Although the NIH also offered cautious guidelines about caring for Covid-19 patients, essentially affirming time-tested approaches, front-line clinicians — to their credit and as caseloads have allowed them — have shared their growing experiences in dealing with those with the disease. With vaccines still a distant hope and highly effective drugs not yet present, the day-to-day learnings that doctors, nurses, and other health workers can bring to bear against Covid-19 may be key.
Caregivers, by observation and with medical data, are trying to sort out why the disease — once thought to be mostly an attack on the respiratory system but now viewed as a wider menace — kills or seriously afflicts younger, seemingly healthy patients, particularly causing strokes and heart problems in them. Doctors and nurses have been perplexed that coronavirus patients may suffer unusual and big problems with harmful and even lethal blood clots during their illness. Besides ventilators, hospitals and doctors have been forced to scour for dialysis equipment because the coronavirus, especially in patients who already had renal problems, seems to attack and burden the kidneys. Seniors may show a differentiated set of symptoms of infection, with cognitive afflictions, drowsiness, falling, and collapse.

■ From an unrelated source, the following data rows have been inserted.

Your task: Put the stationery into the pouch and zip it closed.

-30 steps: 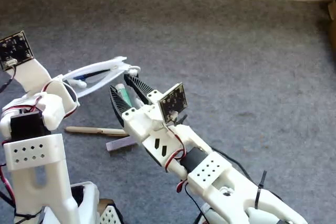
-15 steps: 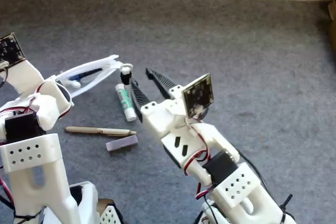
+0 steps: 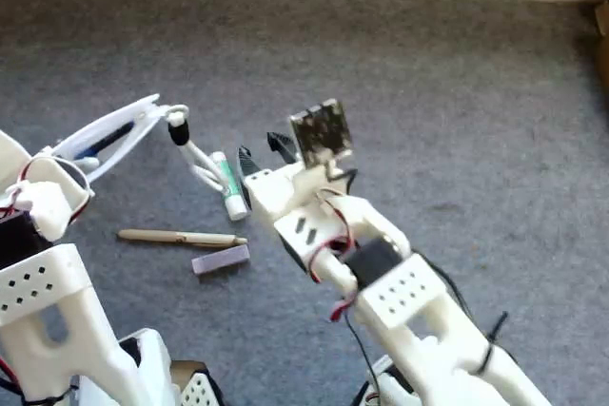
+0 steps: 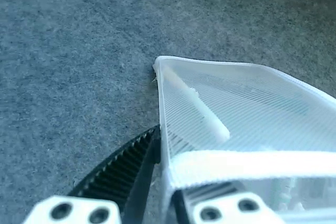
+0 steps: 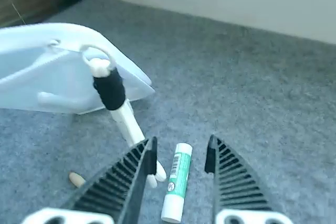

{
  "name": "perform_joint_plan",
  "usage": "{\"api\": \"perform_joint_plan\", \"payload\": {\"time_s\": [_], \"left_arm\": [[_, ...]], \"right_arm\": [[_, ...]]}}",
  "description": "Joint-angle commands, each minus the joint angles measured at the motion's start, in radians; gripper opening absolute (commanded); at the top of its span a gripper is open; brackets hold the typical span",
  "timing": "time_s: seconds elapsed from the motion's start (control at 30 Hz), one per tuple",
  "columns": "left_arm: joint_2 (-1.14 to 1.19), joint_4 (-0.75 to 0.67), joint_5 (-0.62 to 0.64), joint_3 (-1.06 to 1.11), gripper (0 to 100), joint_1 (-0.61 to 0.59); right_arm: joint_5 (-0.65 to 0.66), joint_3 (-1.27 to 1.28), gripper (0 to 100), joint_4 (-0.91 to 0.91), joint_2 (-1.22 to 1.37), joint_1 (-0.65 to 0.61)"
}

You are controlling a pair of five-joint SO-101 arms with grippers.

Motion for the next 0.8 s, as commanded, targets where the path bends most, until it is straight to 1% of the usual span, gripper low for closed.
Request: {"api": "perform_joint_plan", "payload": {"time_s": [0.0,0.2,0.37,0.47,0.77], "left_arm": [[-0.035,0.000,-0.005,-0.071,1,-0.062],[-0.035,0.000,-0.005,-0.071,1,-0.062],[-0.035,0.000,-0.005,-0.071,1,-0.062],[-0.035,0.000,-0.005,-0.070,1,-0.062],[-0.035,0.000,-0.006,-0.070,1,-0.064]], "right_arm": [[-0.005,-0.151,14.9,0.047,0.188,0.008],[-0.005,-0.398,14.9,0.189,0.464,0.005],[-0.005,-0.585,14.9,0.295,0.676,-0.047],[-0.003,-0.690,14.9,0.329,0.796,-0.073],[-0.005,-0.938,14.9,0.387,1.067,-0.071]]}}
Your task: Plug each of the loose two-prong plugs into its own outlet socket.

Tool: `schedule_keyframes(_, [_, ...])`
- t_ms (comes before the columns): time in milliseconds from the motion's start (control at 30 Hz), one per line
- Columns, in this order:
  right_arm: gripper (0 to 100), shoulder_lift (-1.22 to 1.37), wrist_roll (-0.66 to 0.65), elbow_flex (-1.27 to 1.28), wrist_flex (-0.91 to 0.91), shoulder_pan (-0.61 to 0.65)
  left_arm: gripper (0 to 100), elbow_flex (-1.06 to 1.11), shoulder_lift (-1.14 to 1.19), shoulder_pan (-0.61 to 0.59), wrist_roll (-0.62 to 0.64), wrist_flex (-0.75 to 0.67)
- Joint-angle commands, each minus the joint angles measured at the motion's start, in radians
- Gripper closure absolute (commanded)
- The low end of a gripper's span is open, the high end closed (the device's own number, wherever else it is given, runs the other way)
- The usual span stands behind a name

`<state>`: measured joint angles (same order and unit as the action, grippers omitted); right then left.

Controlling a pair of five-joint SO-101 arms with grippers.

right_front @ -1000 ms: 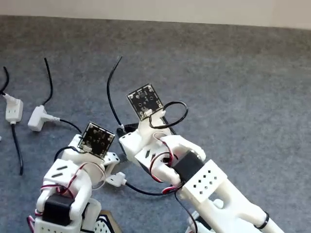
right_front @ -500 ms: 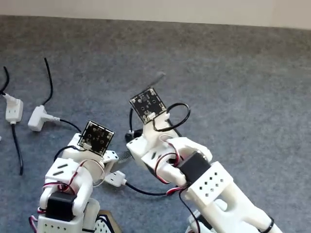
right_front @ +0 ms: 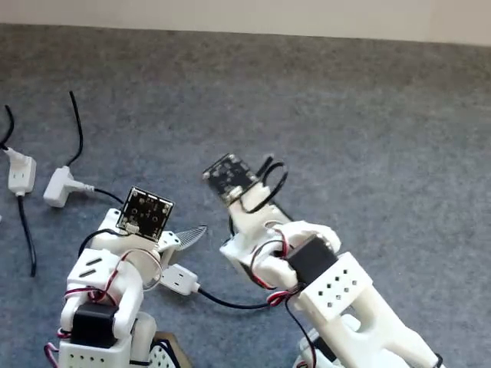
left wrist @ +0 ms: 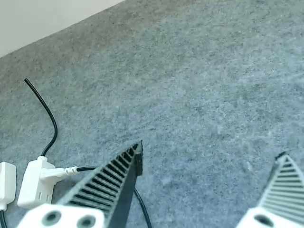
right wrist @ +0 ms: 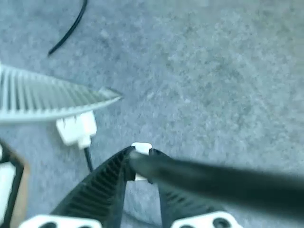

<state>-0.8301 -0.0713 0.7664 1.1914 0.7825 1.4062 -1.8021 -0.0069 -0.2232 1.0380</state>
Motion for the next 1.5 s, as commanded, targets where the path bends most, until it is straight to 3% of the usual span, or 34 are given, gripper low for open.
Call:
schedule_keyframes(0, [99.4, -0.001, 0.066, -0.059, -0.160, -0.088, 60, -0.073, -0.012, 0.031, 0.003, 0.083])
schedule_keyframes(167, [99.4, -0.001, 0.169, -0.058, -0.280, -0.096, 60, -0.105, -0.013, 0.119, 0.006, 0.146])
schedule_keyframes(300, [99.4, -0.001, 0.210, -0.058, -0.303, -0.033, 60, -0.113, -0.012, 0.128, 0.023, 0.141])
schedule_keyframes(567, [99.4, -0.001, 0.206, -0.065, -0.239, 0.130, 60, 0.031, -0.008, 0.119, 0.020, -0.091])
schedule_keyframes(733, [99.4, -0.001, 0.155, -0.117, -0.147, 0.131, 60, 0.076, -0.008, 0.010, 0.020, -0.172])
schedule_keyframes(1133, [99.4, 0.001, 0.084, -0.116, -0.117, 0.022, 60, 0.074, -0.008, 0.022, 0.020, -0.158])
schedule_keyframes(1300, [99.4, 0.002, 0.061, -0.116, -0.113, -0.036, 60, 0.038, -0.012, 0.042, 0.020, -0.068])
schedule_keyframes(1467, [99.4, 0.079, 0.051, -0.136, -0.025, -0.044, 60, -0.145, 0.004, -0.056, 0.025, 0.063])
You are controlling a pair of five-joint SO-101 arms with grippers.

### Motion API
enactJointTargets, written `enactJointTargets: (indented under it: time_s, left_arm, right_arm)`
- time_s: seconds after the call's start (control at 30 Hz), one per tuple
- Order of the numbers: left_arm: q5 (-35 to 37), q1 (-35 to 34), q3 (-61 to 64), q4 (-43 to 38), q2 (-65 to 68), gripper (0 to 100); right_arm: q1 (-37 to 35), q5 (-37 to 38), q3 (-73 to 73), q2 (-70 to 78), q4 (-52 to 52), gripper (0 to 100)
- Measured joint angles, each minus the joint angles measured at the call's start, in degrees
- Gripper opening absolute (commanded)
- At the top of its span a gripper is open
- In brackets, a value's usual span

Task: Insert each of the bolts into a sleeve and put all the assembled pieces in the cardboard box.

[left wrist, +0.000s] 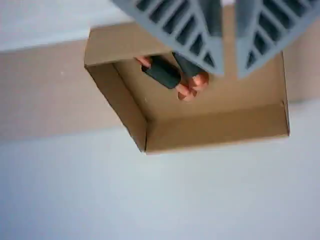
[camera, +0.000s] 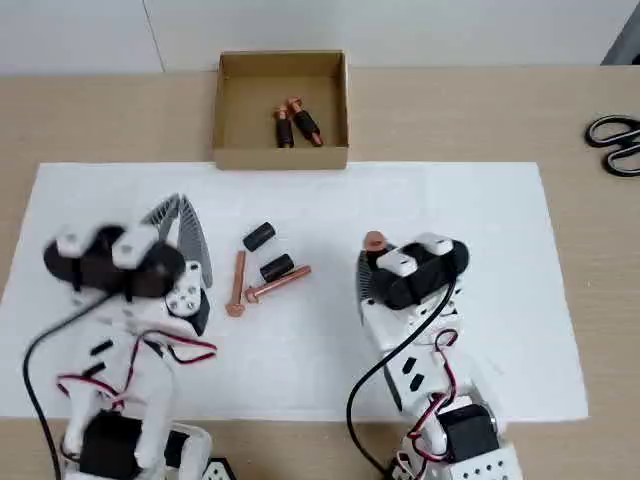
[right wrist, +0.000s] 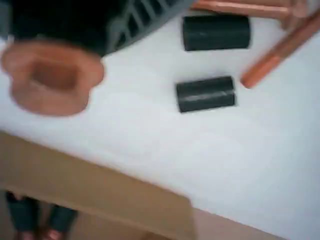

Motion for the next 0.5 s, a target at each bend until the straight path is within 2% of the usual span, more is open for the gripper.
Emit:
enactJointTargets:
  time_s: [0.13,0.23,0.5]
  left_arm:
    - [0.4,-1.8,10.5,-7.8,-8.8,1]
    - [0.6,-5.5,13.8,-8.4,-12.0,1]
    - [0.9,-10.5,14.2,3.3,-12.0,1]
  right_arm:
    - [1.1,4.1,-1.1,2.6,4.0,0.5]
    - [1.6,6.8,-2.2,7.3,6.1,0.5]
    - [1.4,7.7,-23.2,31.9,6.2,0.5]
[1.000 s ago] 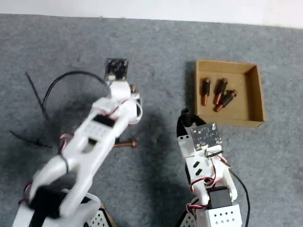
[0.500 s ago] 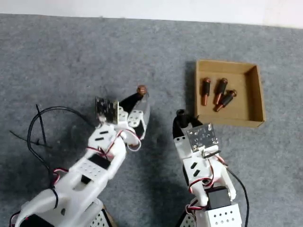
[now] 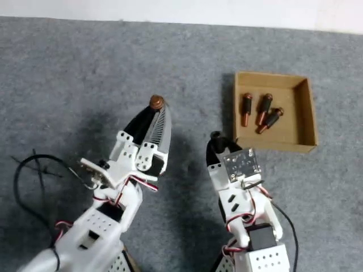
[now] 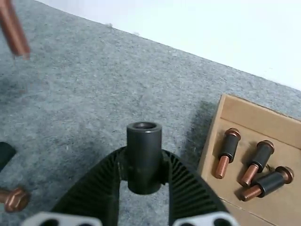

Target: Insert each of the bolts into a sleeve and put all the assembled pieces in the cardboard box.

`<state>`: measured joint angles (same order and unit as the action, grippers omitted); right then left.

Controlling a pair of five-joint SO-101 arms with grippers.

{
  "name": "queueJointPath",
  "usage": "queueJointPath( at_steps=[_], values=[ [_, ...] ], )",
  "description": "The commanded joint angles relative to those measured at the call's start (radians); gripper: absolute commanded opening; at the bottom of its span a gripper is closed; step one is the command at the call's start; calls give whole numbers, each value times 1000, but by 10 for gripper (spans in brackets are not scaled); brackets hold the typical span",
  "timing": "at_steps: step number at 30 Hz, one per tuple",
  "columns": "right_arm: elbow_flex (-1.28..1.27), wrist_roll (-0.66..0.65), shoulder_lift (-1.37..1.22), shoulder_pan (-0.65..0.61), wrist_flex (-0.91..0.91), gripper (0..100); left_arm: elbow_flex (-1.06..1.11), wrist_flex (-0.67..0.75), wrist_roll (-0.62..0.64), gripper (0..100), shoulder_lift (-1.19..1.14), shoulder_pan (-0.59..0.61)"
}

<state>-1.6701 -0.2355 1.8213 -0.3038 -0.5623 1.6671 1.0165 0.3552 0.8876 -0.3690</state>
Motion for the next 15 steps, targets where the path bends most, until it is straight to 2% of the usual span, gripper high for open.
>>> queueJointPath(
  at_steps=[1,5,10,15],
  values=[
    [-96,6,15,-7,33,9,19,-49,8,9,93,-45],
    [-96,8,15,-8,33,9,19,-149,8,9,128,-139],
    [-96,5,15,-74,30,9,22,-276,8,8,180,-266],
    [-96,3,15,-81,30,9,25,-325,6,7,260,-268]
  ],
)
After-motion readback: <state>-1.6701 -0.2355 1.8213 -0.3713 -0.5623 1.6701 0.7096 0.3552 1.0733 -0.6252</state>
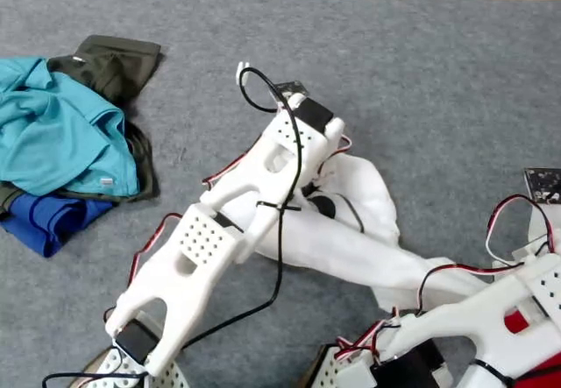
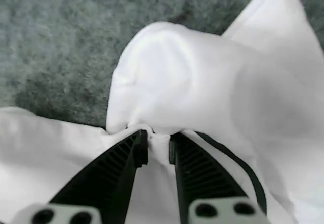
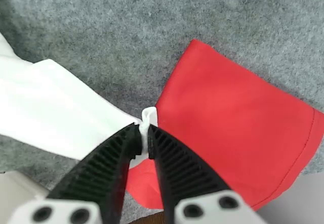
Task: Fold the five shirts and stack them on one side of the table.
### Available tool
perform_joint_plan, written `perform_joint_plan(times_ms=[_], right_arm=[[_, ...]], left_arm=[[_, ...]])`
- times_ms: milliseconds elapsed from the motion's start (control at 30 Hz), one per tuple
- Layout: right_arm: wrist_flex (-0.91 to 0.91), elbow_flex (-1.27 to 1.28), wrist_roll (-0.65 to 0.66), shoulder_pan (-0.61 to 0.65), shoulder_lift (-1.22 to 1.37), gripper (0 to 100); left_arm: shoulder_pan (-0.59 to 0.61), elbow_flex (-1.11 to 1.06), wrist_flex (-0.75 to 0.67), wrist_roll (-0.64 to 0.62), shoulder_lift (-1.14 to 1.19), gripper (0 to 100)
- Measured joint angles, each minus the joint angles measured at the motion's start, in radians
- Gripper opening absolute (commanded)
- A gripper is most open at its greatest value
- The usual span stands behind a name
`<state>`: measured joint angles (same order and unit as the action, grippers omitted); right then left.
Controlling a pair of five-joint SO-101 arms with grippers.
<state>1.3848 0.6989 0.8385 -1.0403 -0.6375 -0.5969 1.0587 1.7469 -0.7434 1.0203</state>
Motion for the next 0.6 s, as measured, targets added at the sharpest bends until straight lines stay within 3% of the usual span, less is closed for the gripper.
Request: perform_joint_plan(times_ms=[400, 600], right_arm=[[0.000, 0.000, 0.000, 0.000, 0.000, 0.4], [0.000, 0.000, 0.000, 0.000, 0.000, 0.4]], left_arm=[[0.000, 0.000, 0.000, 0.000, 0.000, 8], [0.002, 0.003, 0.000, 0.000, 0.002, 14]])
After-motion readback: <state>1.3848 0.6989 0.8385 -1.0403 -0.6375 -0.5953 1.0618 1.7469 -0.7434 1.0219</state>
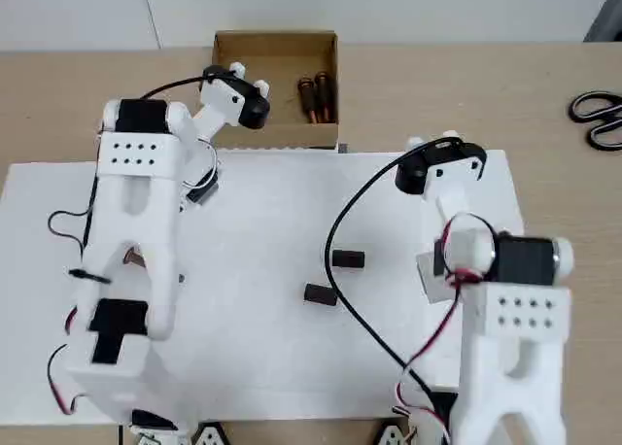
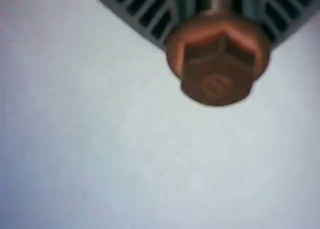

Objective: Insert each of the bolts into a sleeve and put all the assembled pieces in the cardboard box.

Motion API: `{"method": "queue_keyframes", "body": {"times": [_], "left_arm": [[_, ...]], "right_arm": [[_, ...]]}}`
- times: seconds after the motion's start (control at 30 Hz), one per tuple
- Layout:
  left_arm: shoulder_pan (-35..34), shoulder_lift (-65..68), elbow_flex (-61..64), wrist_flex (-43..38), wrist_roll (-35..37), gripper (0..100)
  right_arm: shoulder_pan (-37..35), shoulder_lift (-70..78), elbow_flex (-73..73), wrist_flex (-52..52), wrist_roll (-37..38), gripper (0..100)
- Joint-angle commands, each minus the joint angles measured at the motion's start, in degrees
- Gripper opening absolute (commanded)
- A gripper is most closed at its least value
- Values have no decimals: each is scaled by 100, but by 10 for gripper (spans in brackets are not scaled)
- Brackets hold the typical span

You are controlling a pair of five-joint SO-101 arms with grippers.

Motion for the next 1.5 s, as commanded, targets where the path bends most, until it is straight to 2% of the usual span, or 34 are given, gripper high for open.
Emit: {"method": "queue_keyframes", "body": {"times": [0.0, 0.1, 0.27, 0.4, 0.47, 0.6, 0.7, 0.87, 0.97, 1.13, 1.27, 1.47], "left_arm": [[53, -826, 189, 149, 132, 5], [176, -1424, 699, 53, 396, 5], [387, -2901, 1912, -563, 1037, 5], [484, -4220, 3415, -1908, 1547, 5], [484, -4853, 4338, -2611, 2189, 5], [484, -6004, 5798, -3965, 3349, 5], [492, -6769, 6484, -4501, 3991, 5], [492, -7789, 7310, -4695, 4607, 5], [492, -8290, 7688, -4809, 5134, 5], [484, -9134, 8180, -4853, 6075, 5], [492, -9802, 8804, -4844, 6374, 5], [721, -10927, 9771, -4844, 6391, 5]], "right_arm": [[22, -734, -264, 22, -62, 3], [22, -1297, -44, -4, -88, 3], [31, -2387, 633, -75, -105, 2], [31, -3275, 1319, -602, -114, 2], [31, -3653, 1688, -848, -141, 2], [31, -4207, 2259, -1191, -703, 2], [-242, -4409, 2541, -1262, -958, 2], [-1314, -4576, 3042, -1288, -1503, 2], [-2053, -4664, 3367, -1692, -1916, 2], [-3011, -4725, 4088, -2334, -2048, 2], [-3538, -4725, 4545, -2782, -2048, 2], [-4321, -4725, 5231, -3688, -2022, 2]]}}
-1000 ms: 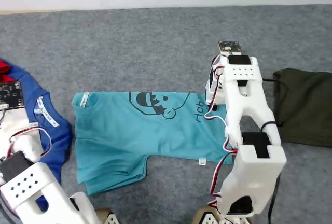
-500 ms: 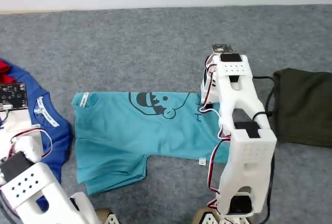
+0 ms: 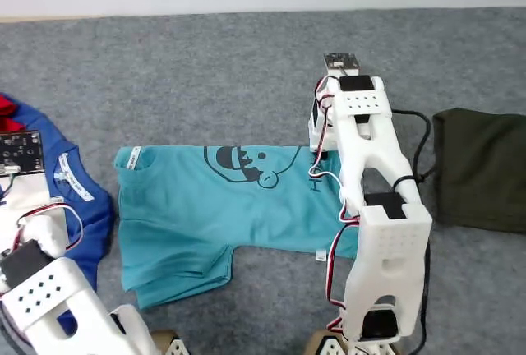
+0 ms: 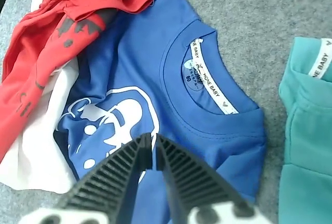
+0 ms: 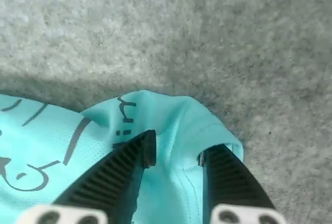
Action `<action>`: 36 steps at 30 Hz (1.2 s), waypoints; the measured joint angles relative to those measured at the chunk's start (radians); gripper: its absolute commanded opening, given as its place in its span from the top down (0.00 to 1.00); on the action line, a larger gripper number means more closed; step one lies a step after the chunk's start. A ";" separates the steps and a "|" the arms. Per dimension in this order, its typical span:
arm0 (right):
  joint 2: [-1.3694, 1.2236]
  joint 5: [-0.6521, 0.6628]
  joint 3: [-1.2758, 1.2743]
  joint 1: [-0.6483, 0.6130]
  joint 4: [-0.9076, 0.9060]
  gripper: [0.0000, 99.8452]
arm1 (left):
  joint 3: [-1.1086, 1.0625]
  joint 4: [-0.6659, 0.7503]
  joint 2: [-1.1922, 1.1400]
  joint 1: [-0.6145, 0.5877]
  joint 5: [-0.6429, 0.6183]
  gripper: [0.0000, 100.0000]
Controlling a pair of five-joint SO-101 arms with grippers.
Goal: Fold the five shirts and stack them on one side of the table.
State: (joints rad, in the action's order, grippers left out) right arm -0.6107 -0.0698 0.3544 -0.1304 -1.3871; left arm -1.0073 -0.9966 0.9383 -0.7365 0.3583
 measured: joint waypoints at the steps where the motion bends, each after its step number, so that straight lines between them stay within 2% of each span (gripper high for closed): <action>1: 0.000 0.000 0.002 0.000 0.000 0.86 | 0.000 0.000 0.000 0.000 0.000 0.98; 14: 0.000 0.000 0.005 0.000 0.012 0.86 | 0.000 0.000 0.000 0.000 0.000 0.98; 20: -0.054 0.000 0.006 0.009 0.014 0.98 | 0.000 0.000 0.000 0.000 0.000 0.98; 36: -0.069 0.000 0.236 0.032 0.020 0.99 | 0.000 0.000 0.000 0.000 0.000 0.98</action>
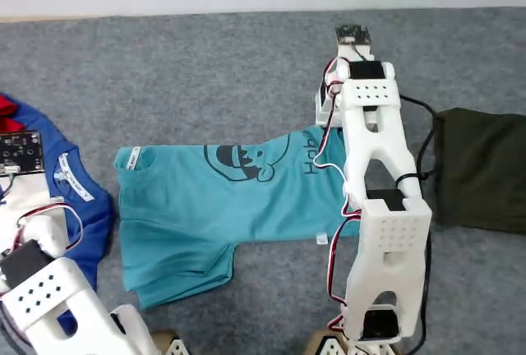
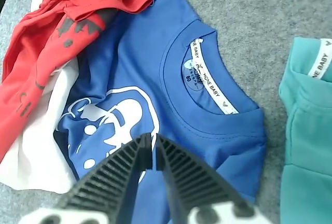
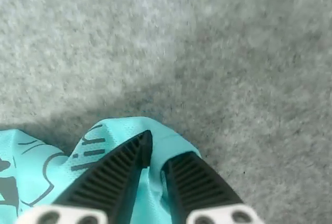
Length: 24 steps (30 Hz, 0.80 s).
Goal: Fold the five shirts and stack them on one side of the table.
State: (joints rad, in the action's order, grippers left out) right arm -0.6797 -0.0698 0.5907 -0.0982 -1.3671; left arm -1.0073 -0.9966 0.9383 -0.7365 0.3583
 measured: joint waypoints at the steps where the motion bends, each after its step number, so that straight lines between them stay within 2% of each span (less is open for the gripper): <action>1: 0.000 0.000 0.003 0.000 0.008 0.99 | 0.000 0.000 0.000 0.000 0.000 0.98; 14: -0.161 0.000 0.006 0.074 0.084 0.99 | 0.000 0.000 0.000 0.000 0.000 0.98; 24: -0.181 0.000 0.137 0.074 0.094 0.98 | 0.000 0.000 0.000 0.000 0.000 0.98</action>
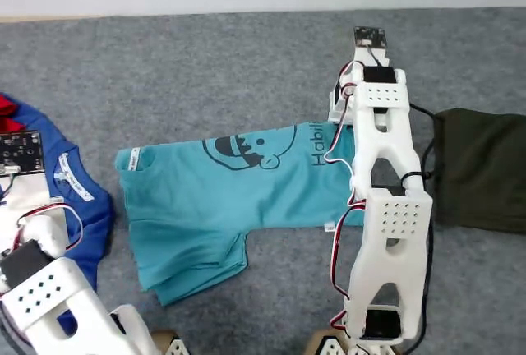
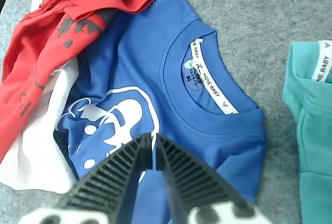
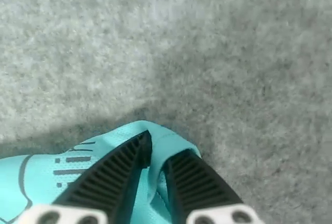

And, of course, many patients appear to take a turn for the worse when their immune systems, unfamiliar with Covid-19, unleash a stormy counterattack, which itself is damaging and can kill.
In my practice, I see not only the harms that patients suffer while seeking medical services, but also the benefits they can enjoy by staying healthy and out of the U.S. health care system. The coronavirus threatens to swamp our health resources, which, in their better times, already had notable problems with infections acquired in hospitals, nursing homes, and other medical care giving facilities, as well as major challenges with medical error and misdiagnoses. That said, at this difficult moment, we need to support doctors, hospitals, and public health officials as they marshal science, evidence, and facts to battle the global menace of Covid-19.
The disease will not, presto, disappear. It will take rigorous effort to stamp it down, and we should take a dose for all of ourselves in these difficult days of the resolve and courage shown by first responders, health care workers, and too often low-paid and hard-working “essential” personnel. They have not surrendered to coronavirus-related hardships in hours, days, weeks, or a month. Should we?